At this point I decided to try and look at other, possible redeeming, aspects of the game. Unfortunately, these departments were also still sorely lacking in polish. The music is a horrendous mixture of repetitive sounds and uninspiring beats that really doesn’t rally your fighting spirit. Hell, the start menu music alone sounded so much like Spy Hunter that I expected the need to drive to my first match all the while taking out vehicles with oil slicks and machine guns. Trust me; this game would have been a whole lot better if it took this route. As for the in game sound effects, I really can’t say they pack very much…punch. While the on screen fighters do exhibit the normal grunts and groans associated with beating each other to a bloody pulp, the effects sound just slightly better than putting a burlap sack over the head of a hobo and punching him repeatedly in the face, not by much I might add.
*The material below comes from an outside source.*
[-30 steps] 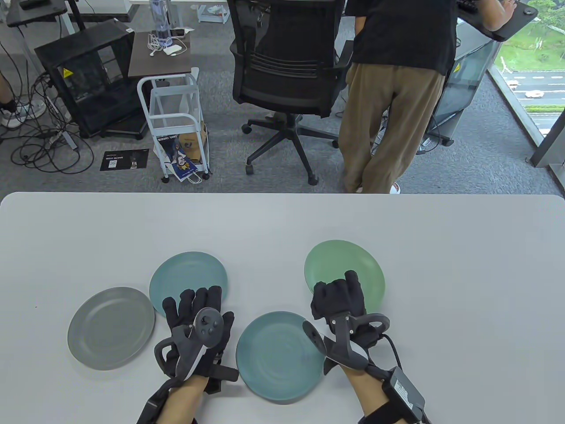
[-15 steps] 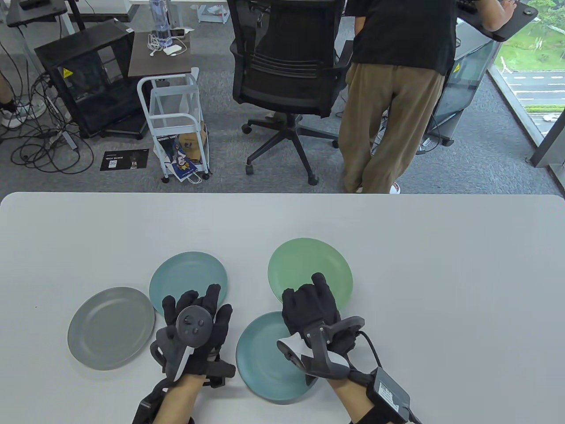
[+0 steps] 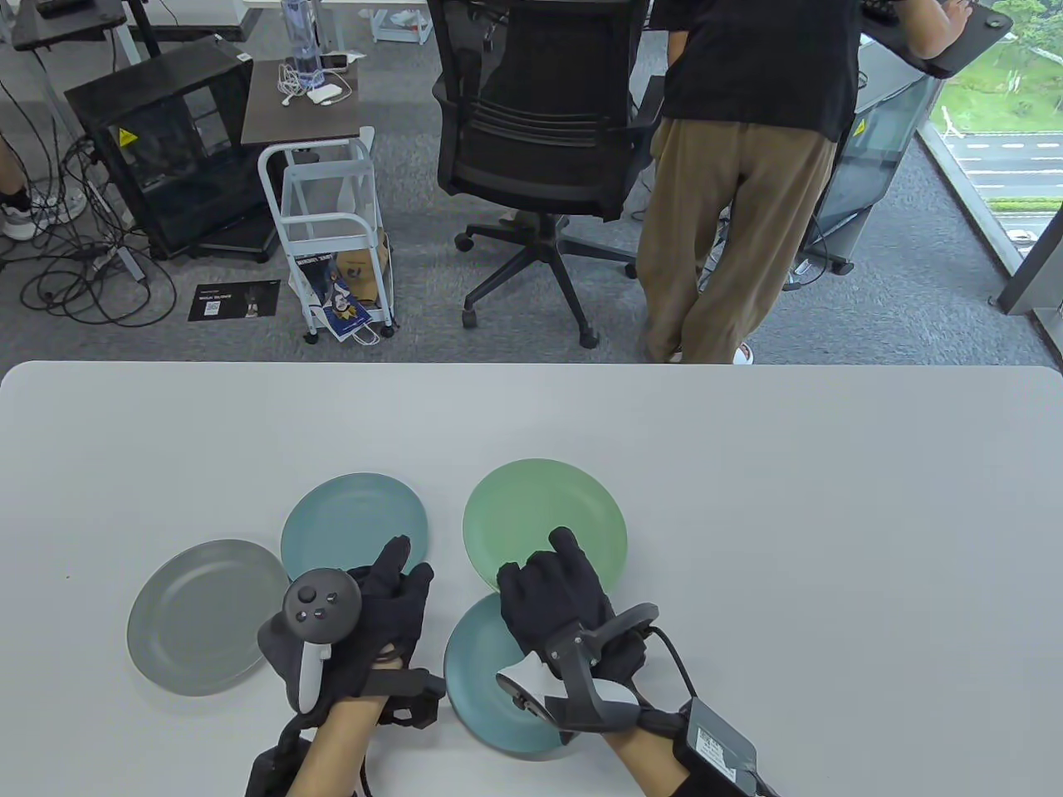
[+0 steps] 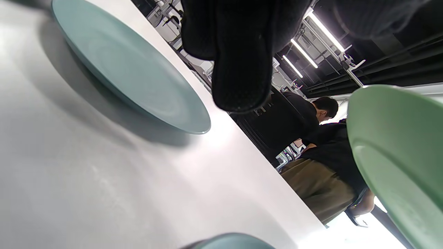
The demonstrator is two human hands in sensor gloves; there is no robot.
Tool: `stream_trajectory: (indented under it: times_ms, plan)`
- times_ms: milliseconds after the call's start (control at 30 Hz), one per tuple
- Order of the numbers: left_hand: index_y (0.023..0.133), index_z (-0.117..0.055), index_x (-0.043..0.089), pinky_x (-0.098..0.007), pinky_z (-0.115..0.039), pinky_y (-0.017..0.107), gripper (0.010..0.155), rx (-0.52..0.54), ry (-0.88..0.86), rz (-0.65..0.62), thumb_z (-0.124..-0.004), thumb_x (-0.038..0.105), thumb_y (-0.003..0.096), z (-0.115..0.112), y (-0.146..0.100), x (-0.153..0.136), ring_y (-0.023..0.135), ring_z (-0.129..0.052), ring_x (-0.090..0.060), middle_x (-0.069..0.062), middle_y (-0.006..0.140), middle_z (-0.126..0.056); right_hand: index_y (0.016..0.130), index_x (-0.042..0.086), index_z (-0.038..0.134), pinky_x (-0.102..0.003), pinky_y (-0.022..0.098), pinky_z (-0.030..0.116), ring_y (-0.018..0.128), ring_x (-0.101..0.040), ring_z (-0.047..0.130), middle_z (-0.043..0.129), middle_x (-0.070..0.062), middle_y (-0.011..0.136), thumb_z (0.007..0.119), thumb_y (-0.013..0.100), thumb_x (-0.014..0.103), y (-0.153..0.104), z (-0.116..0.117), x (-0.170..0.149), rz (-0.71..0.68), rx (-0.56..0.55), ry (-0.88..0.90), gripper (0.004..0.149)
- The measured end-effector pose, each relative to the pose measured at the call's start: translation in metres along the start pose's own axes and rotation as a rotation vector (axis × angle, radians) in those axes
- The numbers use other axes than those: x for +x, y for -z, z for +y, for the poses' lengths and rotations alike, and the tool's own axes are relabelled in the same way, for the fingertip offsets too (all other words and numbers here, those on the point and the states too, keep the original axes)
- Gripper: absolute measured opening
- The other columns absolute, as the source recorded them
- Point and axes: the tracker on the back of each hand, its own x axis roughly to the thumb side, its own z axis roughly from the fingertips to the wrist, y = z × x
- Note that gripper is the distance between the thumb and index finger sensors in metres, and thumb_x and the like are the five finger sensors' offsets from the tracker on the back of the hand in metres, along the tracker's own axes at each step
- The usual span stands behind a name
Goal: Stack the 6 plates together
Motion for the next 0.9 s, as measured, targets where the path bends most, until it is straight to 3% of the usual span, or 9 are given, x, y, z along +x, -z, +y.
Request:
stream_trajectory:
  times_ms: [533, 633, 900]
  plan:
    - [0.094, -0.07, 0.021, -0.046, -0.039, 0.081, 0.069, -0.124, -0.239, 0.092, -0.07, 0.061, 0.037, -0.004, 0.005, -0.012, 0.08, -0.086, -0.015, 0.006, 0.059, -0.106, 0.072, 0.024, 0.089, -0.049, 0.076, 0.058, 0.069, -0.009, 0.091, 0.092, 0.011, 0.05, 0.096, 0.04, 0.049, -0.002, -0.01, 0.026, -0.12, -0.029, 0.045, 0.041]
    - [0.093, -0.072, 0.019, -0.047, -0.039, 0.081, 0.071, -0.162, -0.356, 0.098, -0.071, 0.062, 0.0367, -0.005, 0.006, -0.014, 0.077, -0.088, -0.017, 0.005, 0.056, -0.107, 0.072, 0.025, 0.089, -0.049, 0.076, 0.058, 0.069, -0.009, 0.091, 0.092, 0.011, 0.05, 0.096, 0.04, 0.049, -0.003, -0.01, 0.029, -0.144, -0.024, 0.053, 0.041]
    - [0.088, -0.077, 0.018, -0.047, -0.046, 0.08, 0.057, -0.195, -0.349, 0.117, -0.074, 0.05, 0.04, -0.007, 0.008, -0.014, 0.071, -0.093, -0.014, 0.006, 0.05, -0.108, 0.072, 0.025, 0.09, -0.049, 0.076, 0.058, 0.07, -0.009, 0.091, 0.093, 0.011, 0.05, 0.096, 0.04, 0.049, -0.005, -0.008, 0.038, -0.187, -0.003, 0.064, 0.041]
Now it’s time to move on to the graphics. While not always as important in my book as say- story or CONTROLS; it still needs some loving care. Maybe in this department there will be some redeeming quality that will make up for all the other pitfalls? Sadly, no. While I was able to tell whether I had picked a man or a wombat to be my next punching bag everything else was a hot mess. The stages (all two that I saw) seemed to be lacking in a certain department that’s critical to a video game and that’s substance. The stages were devoid of anything resembling detail. While I might add that you could easily tell if you were fighting in a temple or a bar, aside from those basic layouts, there really was not much to look at in the stages.
I really did give it my best effort! I wanted to go into to this game with a clean slate and not hold it to any of my preconceived prejudices dealing with fighting games, but it just wasn’t happening. So after much inner debate, I have decided to give this game more than just a quick summary of the overall aspects of the internal workings; I will do an “Original Gamester” first – I shall thrust upon it my scathing review.
Controls: Play with the controller unplugged or just hit your head with it.
Music: Ear bleeding
Graphics: Is that a teapot or a minivan?
Replay Value: Get used to seeing the continue screen.